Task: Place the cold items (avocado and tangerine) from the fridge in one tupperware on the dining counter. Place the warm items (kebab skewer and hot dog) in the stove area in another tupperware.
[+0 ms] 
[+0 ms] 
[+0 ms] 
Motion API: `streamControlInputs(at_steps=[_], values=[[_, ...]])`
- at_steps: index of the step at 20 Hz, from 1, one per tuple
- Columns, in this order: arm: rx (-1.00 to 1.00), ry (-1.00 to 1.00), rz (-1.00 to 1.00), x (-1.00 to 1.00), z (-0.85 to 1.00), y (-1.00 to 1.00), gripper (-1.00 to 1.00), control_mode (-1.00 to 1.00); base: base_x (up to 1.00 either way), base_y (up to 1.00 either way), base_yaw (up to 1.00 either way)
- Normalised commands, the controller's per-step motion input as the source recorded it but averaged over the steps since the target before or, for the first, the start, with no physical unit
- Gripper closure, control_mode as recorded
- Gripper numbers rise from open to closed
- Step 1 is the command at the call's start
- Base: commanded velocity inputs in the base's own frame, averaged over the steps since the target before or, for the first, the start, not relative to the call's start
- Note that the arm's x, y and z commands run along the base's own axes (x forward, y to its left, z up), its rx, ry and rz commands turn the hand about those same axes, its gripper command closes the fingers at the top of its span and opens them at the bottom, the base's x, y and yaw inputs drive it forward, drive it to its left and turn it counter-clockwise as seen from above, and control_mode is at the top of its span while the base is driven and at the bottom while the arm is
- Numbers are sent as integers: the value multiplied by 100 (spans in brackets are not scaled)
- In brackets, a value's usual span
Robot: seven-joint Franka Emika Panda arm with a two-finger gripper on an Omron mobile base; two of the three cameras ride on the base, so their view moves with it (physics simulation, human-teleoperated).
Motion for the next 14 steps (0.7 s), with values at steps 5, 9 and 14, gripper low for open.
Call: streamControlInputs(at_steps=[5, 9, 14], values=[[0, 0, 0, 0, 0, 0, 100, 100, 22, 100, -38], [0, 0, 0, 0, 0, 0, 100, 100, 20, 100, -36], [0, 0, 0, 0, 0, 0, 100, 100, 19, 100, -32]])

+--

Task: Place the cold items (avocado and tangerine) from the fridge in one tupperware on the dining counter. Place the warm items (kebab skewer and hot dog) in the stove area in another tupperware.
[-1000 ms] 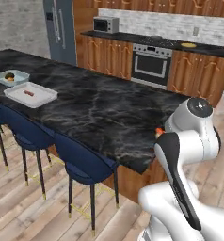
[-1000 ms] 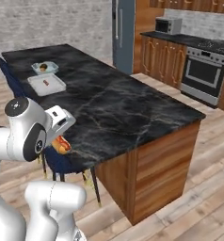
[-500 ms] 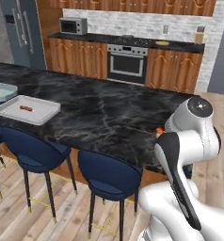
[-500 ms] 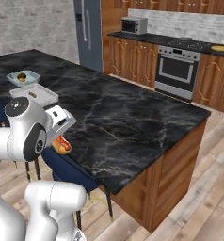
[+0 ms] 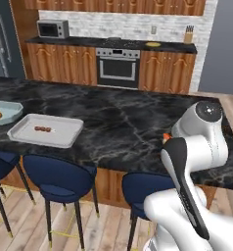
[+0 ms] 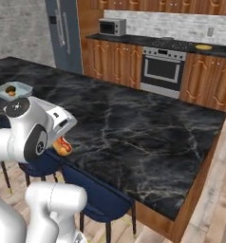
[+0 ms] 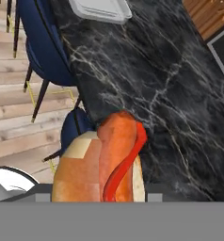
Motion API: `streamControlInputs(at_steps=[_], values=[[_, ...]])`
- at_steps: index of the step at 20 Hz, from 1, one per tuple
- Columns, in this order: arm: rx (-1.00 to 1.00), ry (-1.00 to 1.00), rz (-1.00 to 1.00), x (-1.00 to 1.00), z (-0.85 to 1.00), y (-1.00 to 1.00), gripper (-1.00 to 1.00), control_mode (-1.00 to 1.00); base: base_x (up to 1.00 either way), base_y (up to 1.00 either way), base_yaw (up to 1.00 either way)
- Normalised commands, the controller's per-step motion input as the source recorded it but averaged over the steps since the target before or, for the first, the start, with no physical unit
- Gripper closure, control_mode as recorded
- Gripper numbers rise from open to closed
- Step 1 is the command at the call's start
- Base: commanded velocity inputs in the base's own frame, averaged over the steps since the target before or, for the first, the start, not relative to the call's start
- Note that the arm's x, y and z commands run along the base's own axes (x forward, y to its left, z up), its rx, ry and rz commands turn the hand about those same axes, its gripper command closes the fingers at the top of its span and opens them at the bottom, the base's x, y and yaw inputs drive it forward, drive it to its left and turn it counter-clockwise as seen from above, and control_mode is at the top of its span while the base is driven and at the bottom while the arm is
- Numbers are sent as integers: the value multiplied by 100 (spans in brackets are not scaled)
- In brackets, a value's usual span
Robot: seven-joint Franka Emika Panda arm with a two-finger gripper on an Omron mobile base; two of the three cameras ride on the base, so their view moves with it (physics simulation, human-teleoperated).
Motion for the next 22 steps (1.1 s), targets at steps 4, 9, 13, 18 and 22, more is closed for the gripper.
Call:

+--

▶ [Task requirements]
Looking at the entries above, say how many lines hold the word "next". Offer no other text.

▶ [Written solution]
2